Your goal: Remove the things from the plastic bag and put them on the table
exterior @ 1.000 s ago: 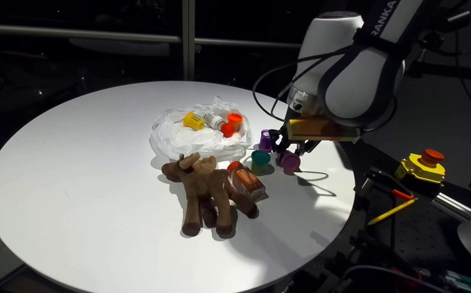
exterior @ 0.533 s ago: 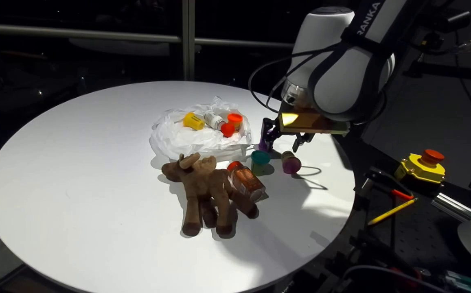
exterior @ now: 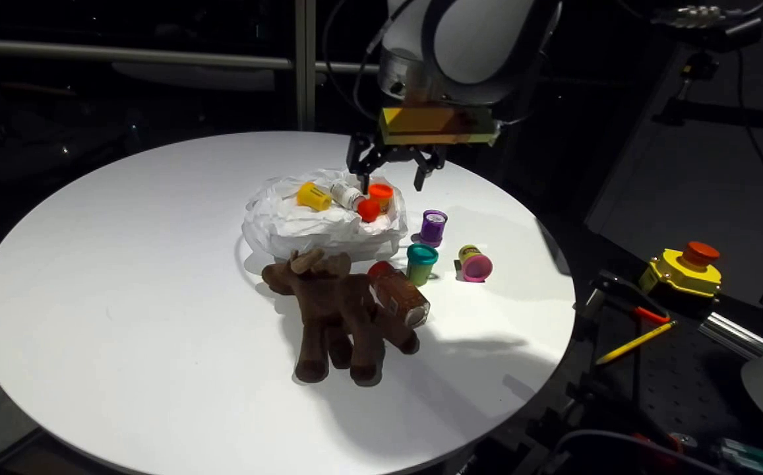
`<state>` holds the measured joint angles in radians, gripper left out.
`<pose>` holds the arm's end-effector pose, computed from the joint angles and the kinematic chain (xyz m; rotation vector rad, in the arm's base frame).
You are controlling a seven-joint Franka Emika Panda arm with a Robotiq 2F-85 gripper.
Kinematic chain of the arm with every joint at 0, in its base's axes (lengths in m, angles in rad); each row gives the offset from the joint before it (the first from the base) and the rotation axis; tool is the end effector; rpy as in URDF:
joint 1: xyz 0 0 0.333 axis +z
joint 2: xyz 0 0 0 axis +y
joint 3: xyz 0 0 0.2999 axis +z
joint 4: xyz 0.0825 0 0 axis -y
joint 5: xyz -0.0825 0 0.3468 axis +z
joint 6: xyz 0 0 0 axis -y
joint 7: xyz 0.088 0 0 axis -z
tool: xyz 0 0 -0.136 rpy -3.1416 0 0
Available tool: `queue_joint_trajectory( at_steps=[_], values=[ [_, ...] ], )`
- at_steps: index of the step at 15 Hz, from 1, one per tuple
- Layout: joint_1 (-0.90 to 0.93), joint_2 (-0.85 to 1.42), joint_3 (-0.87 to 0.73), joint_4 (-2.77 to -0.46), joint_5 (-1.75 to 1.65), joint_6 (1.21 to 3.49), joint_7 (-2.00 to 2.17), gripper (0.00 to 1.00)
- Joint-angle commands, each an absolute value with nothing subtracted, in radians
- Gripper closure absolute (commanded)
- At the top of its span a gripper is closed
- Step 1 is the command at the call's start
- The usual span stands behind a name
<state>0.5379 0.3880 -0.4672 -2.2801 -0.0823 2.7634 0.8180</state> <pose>0.5266 0.0334 0.2028 2.8493 -0.9299 0.3087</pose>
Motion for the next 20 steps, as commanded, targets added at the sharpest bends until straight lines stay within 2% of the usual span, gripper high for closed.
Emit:
queue_joint_trajectory(
  at_steps=[1,3,8,15,17,20],
  values=[
    [0.379,0.527,-0.309,-2.042,-0.127,2.674,0.743,0.00],
    [0.325,0.621,-0.264,-1.920,-0.139,2.652,0.707,0.00],
    [0.288,0.827,-0.276,-1.669,-0.173,2.640,0.678,0.00],
    [0.267,0.980,-0.286,-1.462,-0.155,2.640,0.640,0.00],
    [0.262,1.007,-0.284,-1.422,-0.151,2.626,0.633,0.25],
    [0.252,1.038,-0.279,-1.374,-0.149,2.593,0.621,0.49]
  ],
)
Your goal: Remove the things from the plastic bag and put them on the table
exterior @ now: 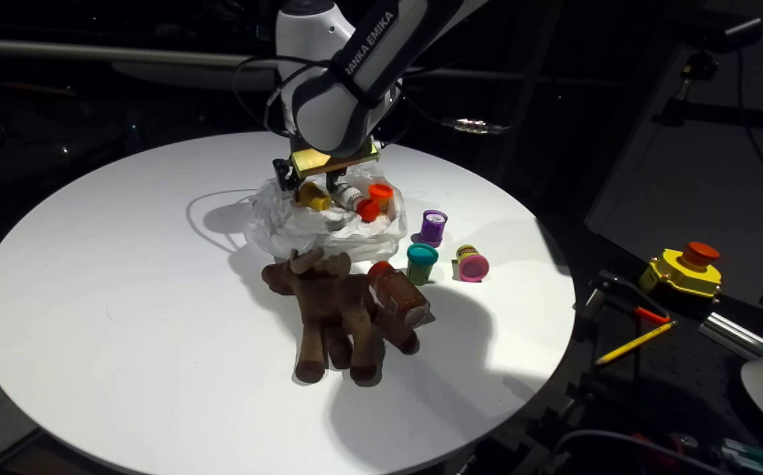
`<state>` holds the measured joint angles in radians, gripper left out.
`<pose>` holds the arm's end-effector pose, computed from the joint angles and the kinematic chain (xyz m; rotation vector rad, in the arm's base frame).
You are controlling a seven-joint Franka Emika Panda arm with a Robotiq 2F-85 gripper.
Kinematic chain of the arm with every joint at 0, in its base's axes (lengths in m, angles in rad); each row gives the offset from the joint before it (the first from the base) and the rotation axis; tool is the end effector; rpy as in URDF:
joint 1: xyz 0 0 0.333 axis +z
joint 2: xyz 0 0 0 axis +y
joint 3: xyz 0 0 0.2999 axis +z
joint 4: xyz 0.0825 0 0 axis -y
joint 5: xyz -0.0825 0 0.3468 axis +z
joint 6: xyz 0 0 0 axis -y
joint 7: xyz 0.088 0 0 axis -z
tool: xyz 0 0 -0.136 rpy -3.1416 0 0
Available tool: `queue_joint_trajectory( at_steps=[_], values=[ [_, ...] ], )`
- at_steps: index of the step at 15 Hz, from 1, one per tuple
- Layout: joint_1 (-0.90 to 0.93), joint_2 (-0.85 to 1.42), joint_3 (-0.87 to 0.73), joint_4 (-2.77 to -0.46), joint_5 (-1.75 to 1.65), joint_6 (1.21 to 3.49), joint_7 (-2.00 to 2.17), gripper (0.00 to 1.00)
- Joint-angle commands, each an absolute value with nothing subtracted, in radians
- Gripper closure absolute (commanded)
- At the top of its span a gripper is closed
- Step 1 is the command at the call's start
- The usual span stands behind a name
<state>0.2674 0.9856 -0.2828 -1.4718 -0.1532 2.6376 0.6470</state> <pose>0.6953 0.0247 0.1139 2.8275 -0.5551 0.4201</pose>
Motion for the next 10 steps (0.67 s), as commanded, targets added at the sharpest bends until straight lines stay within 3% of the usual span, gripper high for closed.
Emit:
queue_joint_trajectory(
  at_steps=[1,3,10],
  values=[
    [0.250,1.043,-0.278,-1.364,-0.149,2.585,0.618,0.57],
    [0.243,1.044,-0.271,-1.352,-0.147,2.569,0.608,0.70],
    [0.273,0.939,-0.287,-1.475,-0.156,2.601,0.632,0.73]
  ],
)
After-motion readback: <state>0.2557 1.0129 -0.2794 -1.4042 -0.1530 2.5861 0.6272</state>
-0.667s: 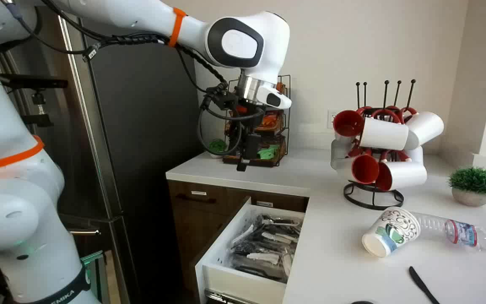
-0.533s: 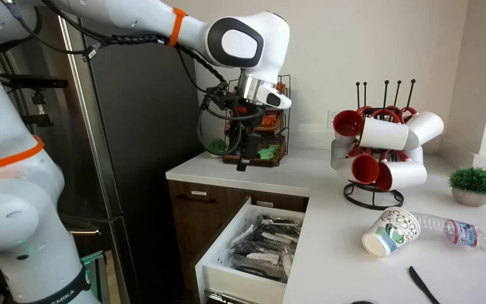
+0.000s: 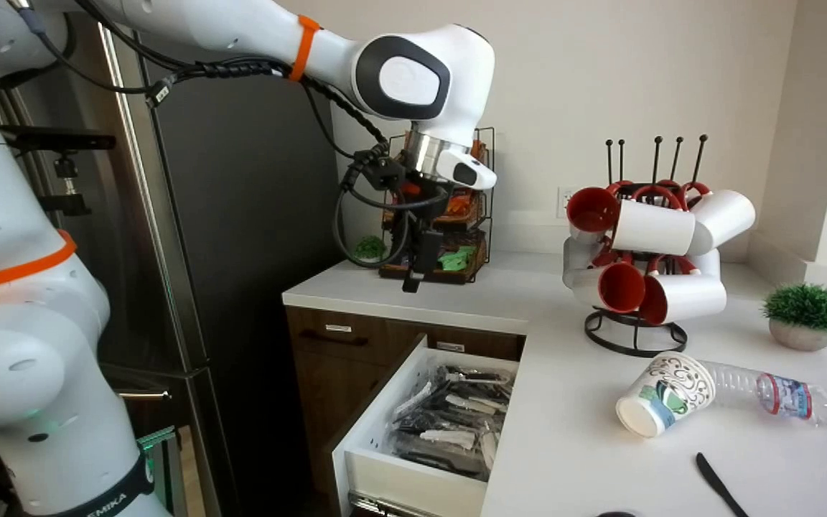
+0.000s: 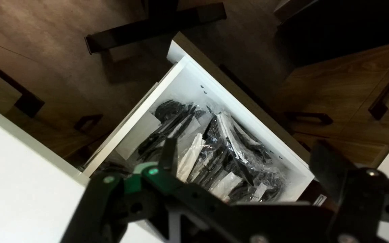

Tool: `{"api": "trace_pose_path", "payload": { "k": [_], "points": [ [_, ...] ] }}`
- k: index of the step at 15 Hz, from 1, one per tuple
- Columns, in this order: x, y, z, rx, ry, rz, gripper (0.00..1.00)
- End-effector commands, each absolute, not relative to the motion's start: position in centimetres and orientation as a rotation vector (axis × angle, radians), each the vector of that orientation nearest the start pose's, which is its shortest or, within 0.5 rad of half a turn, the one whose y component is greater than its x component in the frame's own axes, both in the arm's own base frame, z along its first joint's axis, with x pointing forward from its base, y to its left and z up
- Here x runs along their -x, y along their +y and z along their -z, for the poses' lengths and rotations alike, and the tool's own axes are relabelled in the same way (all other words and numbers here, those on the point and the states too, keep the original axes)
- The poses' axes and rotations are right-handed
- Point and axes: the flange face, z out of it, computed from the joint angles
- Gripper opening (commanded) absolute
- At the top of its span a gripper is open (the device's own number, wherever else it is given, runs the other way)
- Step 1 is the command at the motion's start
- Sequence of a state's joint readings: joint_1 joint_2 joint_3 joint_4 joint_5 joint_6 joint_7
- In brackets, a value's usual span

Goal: Remove a fork from the open drawer, then close the drawer

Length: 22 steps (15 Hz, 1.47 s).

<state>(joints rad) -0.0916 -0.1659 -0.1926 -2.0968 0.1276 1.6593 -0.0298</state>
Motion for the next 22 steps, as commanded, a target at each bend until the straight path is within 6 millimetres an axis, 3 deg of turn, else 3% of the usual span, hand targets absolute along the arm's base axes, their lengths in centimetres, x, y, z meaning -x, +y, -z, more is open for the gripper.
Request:
{"api": "trace_pose_path", "payload": {
  "k": [1, 3, 6, 13, 14, 17, 22],
  "points": [
    [-48.3, -10.0, -43.2, 2.810, 0.579, -0.442, 1.00],
    [-49.6, -8.1, -39.9, 2.732, 0.720, -0.525, 1.00],
    [-52.3, -7.1, -35.6, 2.615, 0.909, -0.446, 1.00],
    [-56.4, -10.2, -27.6, 2.461, 1.327, -0.115, 1.00],
    [-55.8, -10.2, -29.4, 2.519, 1.213, -0.156, 1.00],
    [-56.3, -10.5, -27.4, 2.499, 1.287, -0.130, 1.00],
    [-56.9, -10.2, -26.7, 2.495, 1.284, -0.101, 1.00]
  ]
}}
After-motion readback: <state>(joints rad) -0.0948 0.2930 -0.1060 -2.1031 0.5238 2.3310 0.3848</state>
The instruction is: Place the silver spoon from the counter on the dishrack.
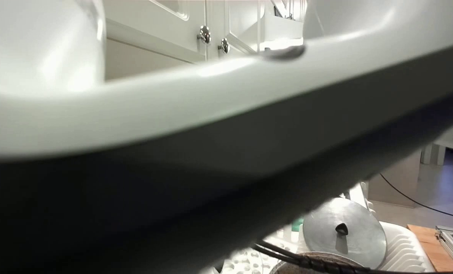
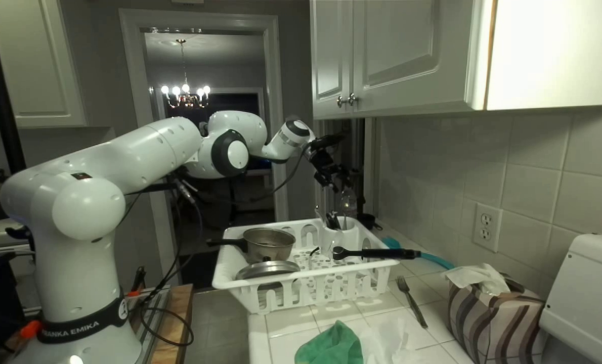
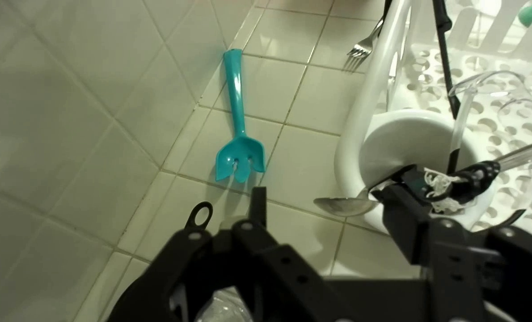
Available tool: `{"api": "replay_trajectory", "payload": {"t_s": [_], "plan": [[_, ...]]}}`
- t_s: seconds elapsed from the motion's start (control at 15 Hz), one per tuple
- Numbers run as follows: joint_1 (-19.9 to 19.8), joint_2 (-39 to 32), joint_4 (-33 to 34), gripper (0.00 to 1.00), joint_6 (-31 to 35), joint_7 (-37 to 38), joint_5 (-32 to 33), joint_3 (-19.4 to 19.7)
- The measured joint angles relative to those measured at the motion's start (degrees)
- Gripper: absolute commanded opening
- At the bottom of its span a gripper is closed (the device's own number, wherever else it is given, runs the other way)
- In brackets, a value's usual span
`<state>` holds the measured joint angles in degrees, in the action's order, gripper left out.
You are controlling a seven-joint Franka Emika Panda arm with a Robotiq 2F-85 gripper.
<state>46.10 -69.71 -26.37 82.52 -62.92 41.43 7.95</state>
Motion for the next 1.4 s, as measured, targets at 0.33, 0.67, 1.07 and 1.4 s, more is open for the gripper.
{"api": "replay_trajectory", "payload": {"t_s": [0.33, 0.67, 1.07, 1.4], "plan": [[-1.37, 0.14, -0.02, 1.0, -5.41, -12.87, 0.41, 1.96], [-0.88, 1.39, -0.02, 1.0, -16.77, -25.94, 0.68, 2.46], [1.87, 1.26, -0.3, 1.0, -31.04, -29.01, 1.02, 2.52], [1.56, 2.29, -7.06, 1.0, -37.5, -21.93, -5.3, 9.24]]}}
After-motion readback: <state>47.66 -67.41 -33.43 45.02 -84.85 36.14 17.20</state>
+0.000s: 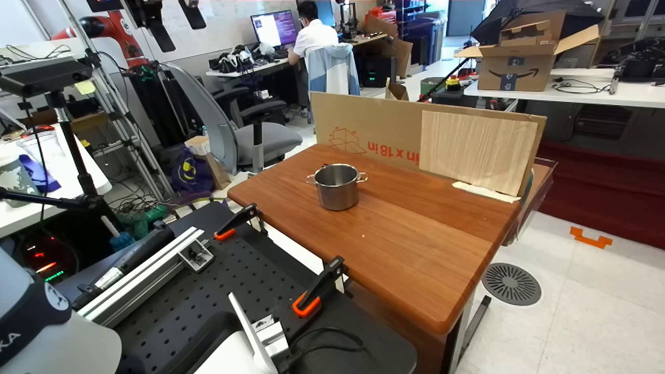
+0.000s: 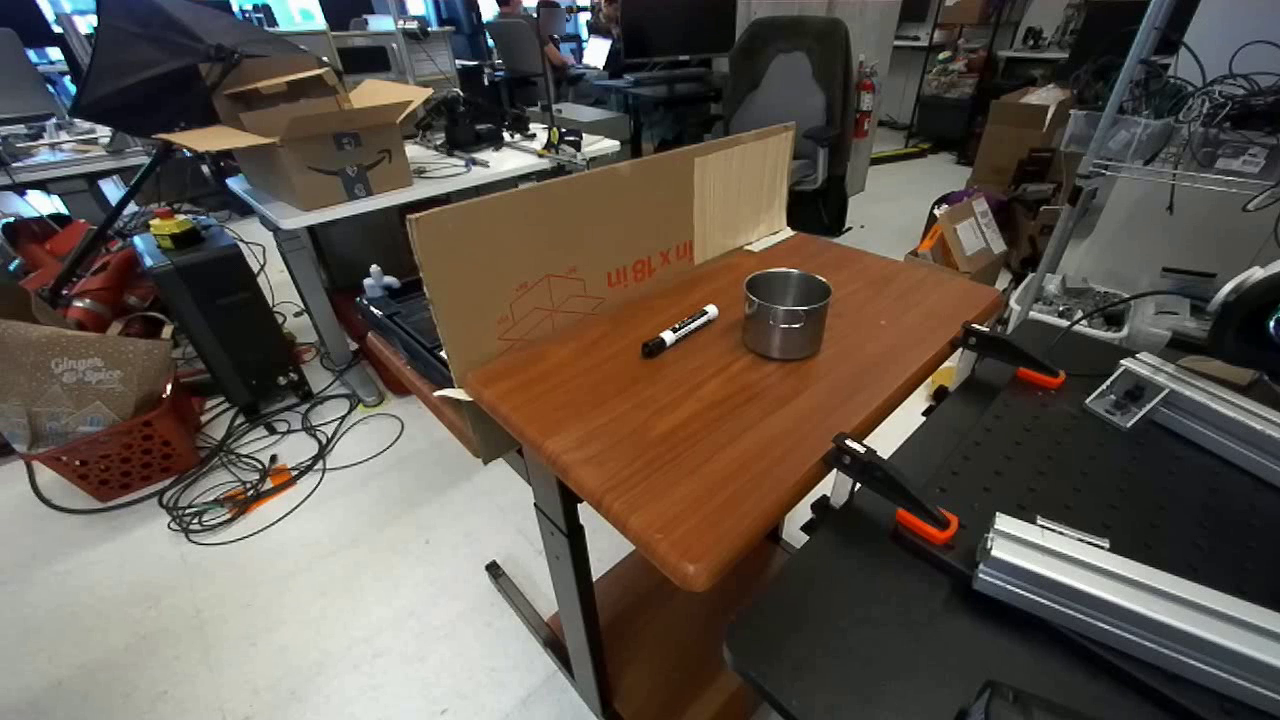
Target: Put the marker in the pot
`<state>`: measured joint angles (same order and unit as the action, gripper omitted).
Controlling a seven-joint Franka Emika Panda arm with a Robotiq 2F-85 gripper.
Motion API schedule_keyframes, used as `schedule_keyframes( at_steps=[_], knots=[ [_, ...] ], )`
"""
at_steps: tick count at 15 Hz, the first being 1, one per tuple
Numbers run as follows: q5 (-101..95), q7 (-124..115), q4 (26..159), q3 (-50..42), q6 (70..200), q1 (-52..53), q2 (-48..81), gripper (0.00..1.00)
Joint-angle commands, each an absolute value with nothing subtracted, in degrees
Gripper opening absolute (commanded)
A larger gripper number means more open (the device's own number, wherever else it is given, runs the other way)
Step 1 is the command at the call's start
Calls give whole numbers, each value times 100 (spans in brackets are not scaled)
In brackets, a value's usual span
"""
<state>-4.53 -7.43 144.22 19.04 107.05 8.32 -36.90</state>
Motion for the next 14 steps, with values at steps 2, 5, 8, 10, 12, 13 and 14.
schedule_keyframes(
  at_steps=[2, 5, 8, 10, 12, 13, 14],
  knots=[
    [-1015, -475, 13847, 1894, 10182, 928, -3056, 100],
    [-1584, -18, 13263, 1882, 9936, 944, -2468, 100],
    [-2241, 608, 12628, 1802, 10003, 950, -1803, 100],
    [-2643, 1092, 12264, 1719, 10139, 970, -1403, 100],
    [-3000, 1580, 11979, 1637, 10300, 989, -1060, 100],
    [-3154, 1812, 11900, 1605, 10401, 1002, -941, 100],
    [-3302, 2054, 11828, 1562, 10540, 1000, -814, 100]
  ],
)
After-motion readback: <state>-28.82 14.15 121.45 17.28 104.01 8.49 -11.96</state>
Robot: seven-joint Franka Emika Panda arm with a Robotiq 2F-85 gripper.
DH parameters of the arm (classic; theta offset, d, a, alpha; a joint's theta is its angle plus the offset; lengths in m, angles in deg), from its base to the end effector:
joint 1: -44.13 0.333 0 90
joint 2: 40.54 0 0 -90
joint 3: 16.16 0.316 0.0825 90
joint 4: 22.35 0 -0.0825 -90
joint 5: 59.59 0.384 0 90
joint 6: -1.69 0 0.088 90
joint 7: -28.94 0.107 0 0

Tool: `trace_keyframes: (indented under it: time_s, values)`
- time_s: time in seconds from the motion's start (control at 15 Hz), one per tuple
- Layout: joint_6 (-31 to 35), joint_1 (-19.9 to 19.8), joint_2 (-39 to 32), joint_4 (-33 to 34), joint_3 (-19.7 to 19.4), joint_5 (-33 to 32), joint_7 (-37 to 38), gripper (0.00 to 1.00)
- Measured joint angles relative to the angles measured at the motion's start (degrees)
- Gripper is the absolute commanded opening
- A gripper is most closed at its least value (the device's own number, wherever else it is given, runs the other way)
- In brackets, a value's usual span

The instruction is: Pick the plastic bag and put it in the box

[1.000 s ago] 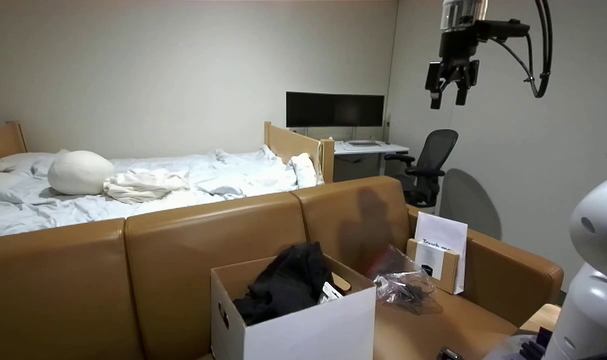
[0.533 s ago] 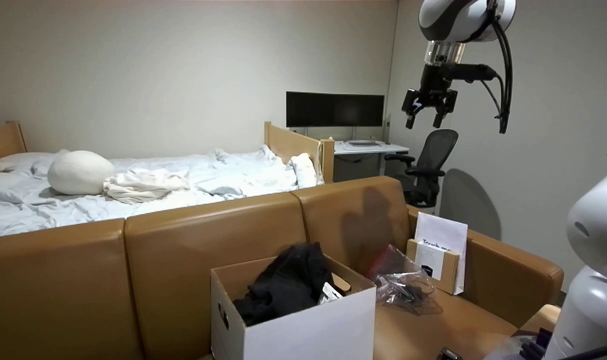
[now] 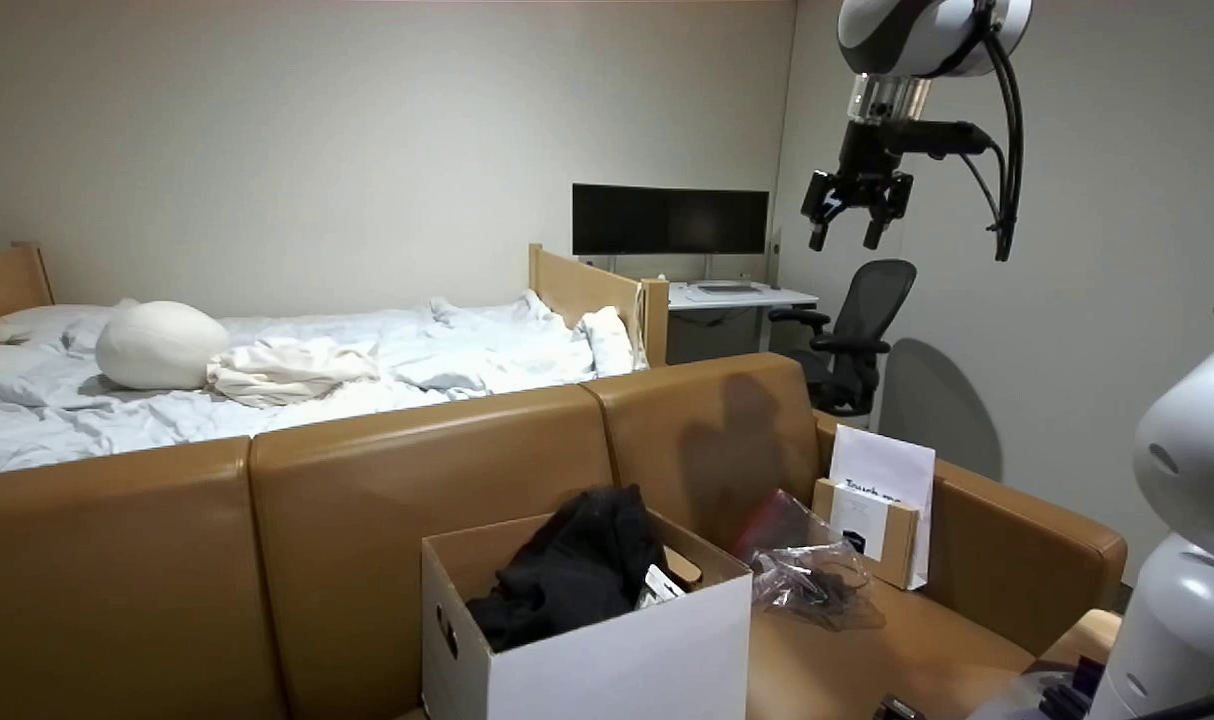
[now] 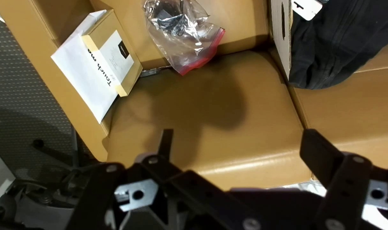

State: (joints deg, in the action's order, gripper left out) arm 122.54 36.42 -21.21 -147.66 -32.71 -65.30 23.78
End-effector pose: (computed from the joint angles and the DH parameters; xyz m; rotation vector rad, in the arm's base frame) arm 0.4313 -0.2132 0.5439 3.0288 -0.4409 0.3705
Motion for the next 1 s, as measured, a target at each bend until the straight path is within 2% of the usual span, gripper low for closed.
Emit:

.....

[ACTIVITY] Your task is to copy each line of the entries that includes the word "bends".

[ANSWER AREA]
Motion for the next 20 steps, as commanded, targets added at the sharpest bends until straight lines stay within 2% of the usual span, gripper high for closed.
Motion for the next 10 steps (0.67 s), as commanded, targets added at the sharpest bends until straight lines stay within 3% of the usual span, gripper high for closed.

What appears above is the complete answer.